What you will do:
Where a line of the following data contains the string "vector", include it in the tally. Report the total alone.

Recorded information:
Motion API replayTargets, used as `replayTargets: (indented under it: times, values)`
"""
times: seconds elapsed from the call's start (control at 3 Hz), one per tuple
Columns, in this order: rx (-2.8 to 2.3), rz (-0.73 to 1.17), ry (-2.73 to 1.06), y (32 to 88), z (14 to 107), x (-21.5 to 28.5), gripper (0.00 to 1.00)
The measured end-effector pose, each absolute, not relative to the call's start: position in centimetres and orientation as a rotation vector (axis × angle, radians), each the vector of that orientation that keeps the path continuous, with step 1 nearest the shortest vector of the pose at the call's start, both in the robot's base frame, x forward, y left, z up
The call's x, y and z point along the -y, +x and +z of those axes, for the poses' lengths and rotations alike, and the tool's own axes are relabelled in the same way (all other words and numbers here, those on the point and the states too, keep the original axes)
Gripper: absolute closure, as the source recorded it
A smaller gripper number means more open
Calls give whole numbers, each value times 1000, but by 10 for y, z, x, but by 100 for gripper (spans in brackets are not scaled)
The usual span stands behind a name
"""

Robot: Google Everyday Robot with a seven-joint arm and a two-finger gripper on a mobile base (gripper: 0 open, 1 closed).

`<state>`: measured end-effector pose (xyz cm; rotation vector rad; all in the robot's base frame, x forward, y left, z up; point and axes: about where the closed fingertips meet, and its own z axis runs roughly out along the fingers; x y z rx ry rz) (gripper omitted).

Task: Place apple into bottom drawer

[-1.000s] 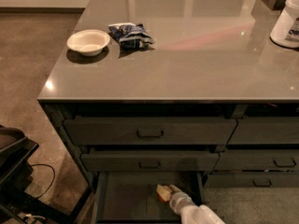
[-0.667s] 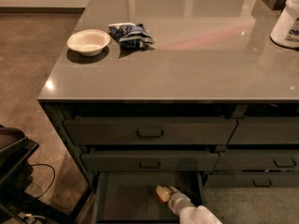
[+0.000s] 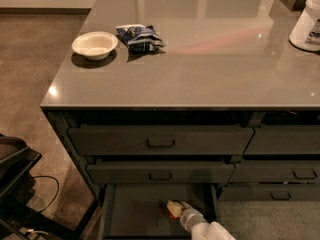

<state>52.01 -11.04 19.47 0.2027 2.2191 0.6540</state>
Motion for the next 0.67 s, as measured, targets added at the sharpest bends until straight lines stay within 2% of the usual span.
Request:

Result below:
2